母親のような優しい手つきの洛寒軒に大人しく身を任せていた沈楽清は、「ううん、何もない。大丈夫だよ」と微笑んだところで彼の瞳に映る自分が一糸まとわぬ姿なのに気が付いた。
(ちょ、ちょっと、待って・・・)
沈楽清の髪をゴシゴシと拭く洛寒軒の目線がゆっくりと、髪を伝う雫に従って、自分の鎖骨から胸、その下へと移っていく。
「本当にお前は細いな。腰なんて女よりも・・・」
「エッチ!!」
洛寒軒に身体を上から下まで見られた沈楽清は、右手を振り上げると洛寒軒の頬を思いきり引っ叩いた。
「裸を見たのは俺が悪かったが、わざと覗いた訳でも、無理やり脱がせたわけでも、襲ったわけでもないんだが?今まで危険な目に遭ってもぼーっとしてたのに、なんで今回だけこんなに反応が良いんだか・・・」
「ごめんなさい・・・本当にごめんなさい・・・」
「おはようございます、宗主・・・って、その頬どうしたん?」
長椅子にかけてそっぽを向く洛寒軒と、その前でひたすら頭を下げる沈楽清の所へ、いつもの調子でやってきた玄肖は、洛寒軒の真っ赤に腫れた右頬を見て思わず吹き出した。
「昨日の今日で、今度は何をしましたん?」
「・・・急に黙っていなくなったこいつを探しに行ったら水浴び中で、手拭いを差し出した途端にこの扱いだ。着替えを手伝ってもらう立場なんだから裸なんて見られ慣れてるだろうに。」
「桜雲・・・本当に俺が悪かったって・・・ねぇ、そろそろ機嫌直してよ。なんでも言う事聞くからさ。」
顔を自分の方へ向けようとしない洛寒軒に泣きを入れる沈楽清を見て、ますます面白くなってしまった玄肖は洛寒軒の腫れた頬を覗き込む。
「宗主は箱入りやからしゃーないやろ。にしても、立派な紅葉やね。ええもん見たわ。春やのに。」
「やかましい!」
「一応言っとくけど、宗主は普段から身の回りのことは一人でするので、私は手伝ぉてへんのよ。なにせ極度の恥ずかしがり屋さんやから。」
「恥ずかしがるまでは分かるが、いきなり殴るのは・・・ああ、藍鬼の弟だったか、こいつは・・・そんな所ばっかりあいつに似てどうするんだ。

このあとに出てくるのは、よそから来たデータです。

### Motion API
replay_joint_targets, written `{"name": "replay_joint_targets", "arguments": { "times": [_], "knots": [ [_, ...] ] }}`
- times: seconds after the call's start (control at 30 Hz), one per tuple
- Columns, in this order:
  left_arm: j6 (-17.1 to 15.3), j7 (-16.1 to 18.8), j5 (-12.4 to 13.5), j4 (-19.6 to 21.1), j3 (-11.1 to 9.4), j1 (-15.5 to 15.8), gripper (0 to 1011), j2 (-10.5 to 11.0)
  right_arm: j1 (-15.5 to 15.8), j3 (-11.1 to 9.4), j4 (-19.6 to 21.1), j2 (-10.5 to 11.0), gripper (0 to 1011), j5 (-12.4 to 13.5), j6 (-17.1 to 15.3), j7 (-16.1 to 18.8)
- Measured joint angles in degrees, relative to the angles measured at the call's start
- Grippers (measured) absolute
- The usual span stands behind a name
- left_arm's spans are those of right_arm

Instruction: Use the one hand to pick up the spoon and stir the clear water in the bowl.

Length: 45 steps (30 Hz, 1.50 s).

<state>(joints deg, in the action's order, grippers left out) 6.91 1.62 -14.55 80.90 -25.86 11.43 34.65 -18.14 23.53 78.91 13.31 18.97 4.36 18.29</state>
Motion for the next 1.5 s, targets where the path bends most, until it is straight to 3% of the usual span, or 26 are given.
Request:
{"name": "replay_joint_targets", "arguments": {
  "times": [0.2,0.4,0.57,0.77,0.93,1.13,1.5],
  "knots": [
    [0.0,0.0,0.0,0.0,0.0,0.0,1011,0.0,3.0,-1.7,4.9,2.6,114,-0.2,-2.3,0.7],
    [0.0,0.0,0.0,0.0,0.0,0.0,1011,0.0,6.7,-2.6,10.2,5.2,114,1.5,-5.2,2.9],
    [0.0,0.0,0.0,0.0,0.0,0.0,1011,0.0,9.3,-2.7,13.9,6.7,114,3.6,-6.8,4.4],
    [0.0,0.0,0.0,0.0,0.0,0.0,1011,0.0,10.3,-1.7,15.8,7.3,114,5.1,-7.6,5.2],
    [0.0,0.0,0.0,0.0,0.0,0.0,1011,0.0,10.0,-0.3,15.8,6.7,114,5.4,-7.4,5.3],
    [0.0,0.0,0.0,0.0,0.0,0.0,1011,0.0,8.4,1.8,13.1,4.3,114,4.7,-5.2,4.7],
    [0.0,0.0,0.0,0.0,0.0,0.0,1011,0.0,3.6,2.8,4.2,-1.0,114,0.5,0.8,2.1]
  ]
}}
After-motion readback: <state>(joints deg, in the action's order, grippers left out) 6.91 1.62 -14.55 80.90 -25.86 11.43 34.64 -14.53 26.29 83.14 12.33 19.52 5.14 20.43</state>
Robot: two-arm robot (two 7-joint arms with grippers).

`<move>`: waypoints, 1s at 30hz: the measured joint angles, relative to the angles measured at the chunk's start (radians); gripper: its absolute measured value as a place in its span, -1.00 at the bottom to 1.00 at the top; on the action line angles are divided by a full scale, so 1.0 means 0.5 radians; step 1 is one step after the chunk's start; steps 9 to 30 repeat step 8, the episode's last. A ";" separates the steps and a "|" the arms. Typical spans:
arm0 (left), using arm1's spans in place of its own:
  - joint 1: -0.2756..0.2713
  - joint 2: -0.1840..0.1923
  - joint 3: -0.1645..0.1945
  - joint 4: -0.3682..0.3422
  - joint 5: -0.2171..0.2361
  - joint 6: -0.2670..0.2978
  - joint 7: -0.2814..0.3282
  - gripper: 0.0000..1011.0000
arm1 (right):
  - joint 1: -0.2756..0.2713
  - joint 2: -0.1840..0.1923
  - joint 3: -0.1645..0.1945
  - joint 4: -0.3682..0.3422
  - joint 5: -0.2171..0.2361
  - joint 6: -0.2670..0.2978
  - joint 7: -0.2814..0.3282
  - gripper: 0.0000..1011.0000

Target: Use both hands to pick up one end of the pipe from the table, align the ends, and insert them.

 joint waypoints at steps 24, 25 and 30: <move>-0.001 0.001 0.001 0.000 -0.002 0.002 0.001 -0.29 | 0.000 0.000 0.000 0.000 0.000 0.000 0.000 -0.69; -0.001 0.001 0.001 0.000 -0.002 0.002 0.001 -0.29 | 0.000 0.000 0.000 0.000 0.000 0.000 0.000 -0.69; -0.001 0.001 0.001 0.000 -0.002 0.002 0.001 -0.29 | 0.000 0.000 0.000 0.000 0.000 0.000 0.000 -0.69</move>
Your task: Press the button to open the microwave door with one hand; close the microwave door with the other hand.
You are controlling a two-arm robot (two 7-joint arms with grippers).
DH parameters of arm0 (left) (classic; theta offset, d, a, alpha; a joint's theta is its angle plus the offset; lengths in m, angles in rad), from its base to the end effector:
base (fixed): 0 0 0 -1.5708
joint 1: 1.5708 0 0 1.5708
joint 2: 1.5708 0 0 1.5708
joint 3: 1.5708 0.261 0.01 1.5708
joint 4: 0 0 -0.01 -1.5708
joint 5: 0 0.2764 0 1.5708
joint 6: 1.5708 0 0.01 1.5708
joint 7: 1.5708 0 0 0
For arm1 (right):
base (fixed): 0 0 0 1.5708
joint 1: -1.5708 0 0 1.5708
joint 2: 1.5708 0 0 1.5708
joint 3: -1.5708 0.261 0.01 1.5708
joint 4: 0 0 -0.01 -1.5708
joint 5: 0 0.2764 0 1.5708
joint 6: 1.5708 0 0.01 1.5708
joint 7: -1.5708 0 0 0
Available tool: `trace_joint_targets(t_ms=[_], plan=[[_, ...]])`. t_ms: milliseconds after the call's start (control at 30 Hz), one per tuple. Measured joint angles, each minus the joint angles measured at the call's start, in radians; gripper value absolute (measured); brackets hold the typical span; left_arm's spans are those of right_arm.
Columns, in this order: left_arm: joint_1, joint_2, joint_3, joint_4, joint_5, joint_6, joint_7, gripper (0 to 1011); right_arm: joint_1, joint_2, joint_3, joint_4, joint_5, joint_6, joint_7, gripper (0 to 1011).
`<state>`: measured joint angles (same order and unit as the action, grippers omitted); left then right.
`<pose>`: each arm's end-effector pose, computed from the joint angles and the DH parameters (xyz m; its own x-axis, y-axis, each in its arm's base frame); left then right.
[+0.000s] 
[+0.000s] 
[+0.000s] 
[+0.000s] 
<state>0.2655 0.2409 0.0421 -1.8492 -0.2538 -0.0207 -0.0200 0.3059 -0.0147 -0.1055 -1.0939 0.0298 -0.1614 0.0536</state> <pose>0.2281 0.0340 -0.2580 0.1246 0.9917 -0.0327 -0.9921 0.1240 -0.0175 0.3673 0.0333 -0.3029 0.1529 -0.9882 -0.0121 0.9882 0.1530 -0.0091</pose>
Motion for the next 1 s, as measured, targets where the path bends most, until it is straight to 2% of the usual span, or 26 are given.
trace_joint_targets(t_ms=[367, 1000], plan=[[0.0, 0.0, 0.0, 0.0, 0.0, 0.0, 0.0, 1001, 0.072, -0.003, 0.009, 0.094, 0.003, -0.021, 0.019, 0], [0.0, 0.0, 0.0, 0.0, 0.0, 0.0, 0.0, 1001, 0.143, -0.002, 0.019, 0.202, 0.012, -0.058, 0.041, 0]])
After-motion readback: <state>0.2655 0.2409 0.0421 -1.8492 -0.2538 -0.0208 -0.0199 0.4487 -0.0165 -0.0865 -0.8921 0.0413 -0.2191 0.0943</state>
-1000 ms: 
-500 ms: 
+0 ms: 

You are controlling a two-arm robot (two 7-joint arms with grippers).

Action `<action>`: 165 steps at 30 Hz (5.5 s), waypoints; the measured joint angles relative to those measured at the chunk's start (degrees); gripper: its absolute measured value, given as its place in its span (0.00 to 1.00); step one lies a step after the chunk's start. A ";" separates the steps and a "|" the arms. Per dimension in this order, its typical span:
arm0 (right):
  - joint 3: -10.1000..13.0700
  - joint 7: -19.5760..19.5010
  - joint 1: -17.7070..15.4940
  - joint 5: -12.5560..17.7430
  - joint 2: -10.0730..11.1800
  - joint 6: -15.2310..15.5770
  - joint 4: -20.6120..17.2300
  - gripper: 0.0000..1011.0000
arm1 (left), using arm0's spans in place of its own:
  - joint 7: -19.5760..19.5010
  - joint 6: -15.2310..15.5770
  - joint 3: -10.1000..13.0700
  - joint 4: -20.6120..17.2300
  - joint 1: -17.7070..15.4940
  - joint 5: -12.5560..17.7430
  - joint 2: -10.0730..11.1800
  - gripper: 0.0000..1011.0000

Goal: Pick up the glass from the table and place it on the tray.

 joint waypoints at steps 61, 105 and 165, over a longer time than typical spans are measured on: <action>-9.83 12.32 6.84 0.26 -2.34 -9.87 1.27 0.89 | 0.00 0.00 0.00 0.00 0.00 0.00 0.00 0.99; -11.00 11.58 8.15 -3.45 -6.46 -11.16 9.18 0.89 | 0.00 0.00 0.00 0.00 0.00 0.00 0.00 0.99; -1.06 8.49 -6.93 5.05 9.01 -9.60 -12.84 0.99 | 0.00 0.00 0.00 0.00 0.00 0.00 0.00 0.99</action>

」
ケラケラ笑う玄肖と、ますます機嫌が悪くなっていく洛寒軒を前に、それまで小さくなって謝っていた沈楽清は、おもむろに洛寒軒の両肩に手を置くと、彼に向かって諭し始めた。
「まぁ、その顔と身体だし仕方ないと思うけど、あんまり遊び歩くと刺されちゃうこともあるから気を付けた方が良いと思うよ。女の人は怖いからさ。あ、ごめん。寒軒が好きなのが女性とは限らないか。」
「・・・急にお前は何を言い始めたんだ?」
「え、だって、俺みたいな反応は初めてってことは、他の人たちはそうじゃないってことでしょ?桜雲は経験豊富なんだぁって・・・」
一瞬の沈黙の後、腹を抱えて笑い始めた玄肖を横目に、洛寒軒は沈楽清の柔らかい頬
を両手でむぎゅっと掴むと、思いきり真横へと引っ張った。